И я знал его только как – и в этом он отличался от Коулмена Силка, прогрессивного декана в колледже Атена в западном Массачусетсе, оказавшегося в центре спора по поводу типичных проблем жизни колледжа вроде расписания занятий и требований к преподавательскому стажу, – очень благожелательного рецензента моих книг. Мне понравилась его искренняя и мужественная статья о неминуемой смерти, и я взял у общего знакомого номер домашнего телефона Бруайара и позвонил ему. Это был наш первый и последний разговор по телефону. Он был обаятельно оживлен, удивительно кипуч, от души смеялся, когда я вспомнил о времени нашей молодости и о нашем знакомстве на пляже в Амагансетте[156] в 1958 году. Мне тогда было двадцать пять, ему тридцать восемь, стоял чудесный день в середине лета, и, помню, я подошел к нему на пляже, представился и признался, как мне понравился его блестящий рассказ «Что рассказал цистоскоп». Рассказ был опубликован в 1954 году (я тогда как раз заканчивал колледж), в четвертом номере лучшего литературного журнала той поры – «Дискавери», который печатался в бумажной обложке массовым тиражом.
Вскоре нас уже было четверо начинающих писателей примерно одного возраста, мы стали болтать о том о сем, гонять мяч по песку. Те двадцать минут моего тесного общения с Бруайаром впоследствии растянулись до девяноста минут – столько мы в общей сложности провели в обществе друг друга. Помню, до того как я в тот день ушел с пляжа, кто‐то шепнул мне, что Бруайар – «окторон»[157]. Я пропустил это замечание мимо ушей, потому что слово «окторон» очень редко употреблялось за пределами американского Юга. Не исключаю, что мне даже пришлось поискать его значение в толковом словаре. На самом деле у Бруайара оба родителя были черные. Этого я, правда, не знал ни тогда, ни когда начал писать «Людское клеймо». Да, однажды кто‐то в моем присутствии упомянул, что он сын квартерона и черной, но кроме этого недоказуемого факта или, скорее, сомнительной сплетни, я ничего толком и не знал про Бруайара – кроме этого факта и того, что он писал в своих книгах и статьях о литературе и литературных нравах его времени. Два блестящих рассказа, которые Бруайар опубликовал в «Дискавери» – второй, «Воскресный ужин в Бруклине», был напечатан в 1953 году, – не давали оснований сомневаться, что центральный персонаж и его бруклинская семья, как и сам автор, на сто процентов белые.
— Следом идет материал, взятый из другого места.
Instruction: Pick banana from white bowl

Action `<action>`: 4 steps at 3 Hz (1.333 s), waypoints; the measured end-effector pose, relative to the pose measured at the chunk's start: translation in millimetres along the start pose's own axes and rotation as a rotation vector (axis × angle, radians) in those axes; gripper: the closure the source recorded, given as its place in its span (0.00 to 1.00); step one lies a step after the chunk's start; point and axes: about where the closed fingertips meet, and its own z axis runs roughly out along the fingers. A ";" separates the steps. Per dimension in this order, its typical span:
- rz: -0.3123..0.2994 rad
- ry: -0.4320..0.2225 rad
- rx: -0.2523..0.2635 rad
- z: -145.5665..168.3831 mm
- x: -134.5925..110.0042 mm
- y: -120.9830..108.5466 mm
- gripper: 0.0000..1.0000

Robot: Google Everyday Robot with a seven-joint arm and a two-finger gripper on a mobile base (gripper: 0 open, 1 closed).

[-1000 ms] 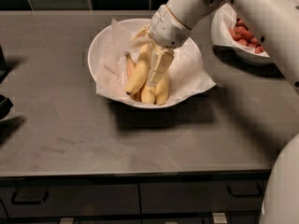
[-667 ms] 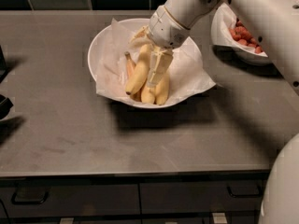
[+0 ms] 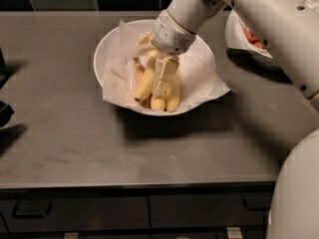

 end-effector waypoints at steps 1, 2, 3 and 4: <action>0.003 -0.003 -0.015 8.3 1.1 1.0 0.23; 0.005 -0.005 -0.023 9.8 0.2 0.9 0.30; 0.008 -0.009 -0.032 11.7 -0.6 1.2 0.43; 0.010 -0.011 -0.042 14.3 -0.8 2.7 0.62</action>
Offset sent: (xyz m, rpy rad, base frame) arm -0.0053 0.0079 -0.0326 -0.0269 0.0671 0.0219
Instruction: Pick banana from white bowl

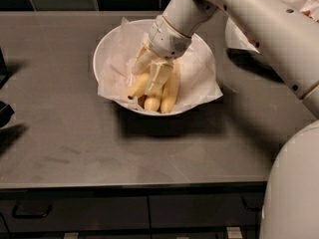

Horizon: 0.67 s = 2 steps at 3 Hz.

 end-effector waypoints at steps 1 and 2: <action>0.011 0.001 -0.032 12.6 4.5 8.2 0.86; 0.014 0.000 -0.032 11.5 4.2 8.5 1.00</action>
Offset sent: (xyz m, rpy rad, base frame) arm -0.0123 -0.0137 -0.0204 -0.0165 0.0522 -0.0388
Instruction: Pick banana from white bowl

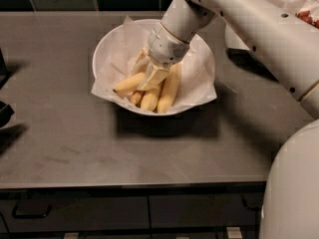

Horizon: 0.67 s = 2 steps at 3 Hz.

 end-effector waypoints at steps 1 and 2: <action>0.059 0.001 0.082 -18.1 7.1 2.7 1.00; 0.103 -0.054 0.241 -61.1 4.9 10.4 1.00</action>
Offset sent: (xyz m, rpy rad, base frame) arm -0.0042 -0.0922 0.1036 0.3247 -0.1848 -0.3662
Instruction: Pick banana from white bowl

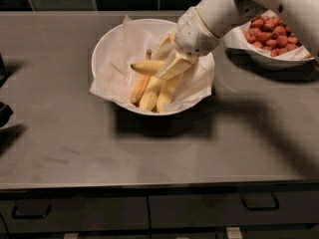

Мой протагонист, преподаватель Коулмен Силк, и реальный писатель Анатоль Бруайар впервые выдали себя за белых в годы, когда под влиянием широкого движения за гражданские права начало меняться самоощущение чернокожих граждан Америки. Те, кто тогда решил выдавать (этого слова, кстати, не было в тексте романа «Людское клеймо») себя за белых, считали, что так их не коснутся дискриминация, унижения, страдания и несправедливости, жертвами которых они более чем вероятно могли бы стать, признавшись в своей расовой принадлежности. В первую половину двадцатого века Анатоль Бруайар оказался не один такой – в стране были тысячи или, может быть, десятки тысяч светлокожих мужчин и женщин, решивших избавить себя от гримас узаконенной сегрегации, уродств бытового расизма и проявлений расовой ненависти и позабыть навсегда о своих черных предках.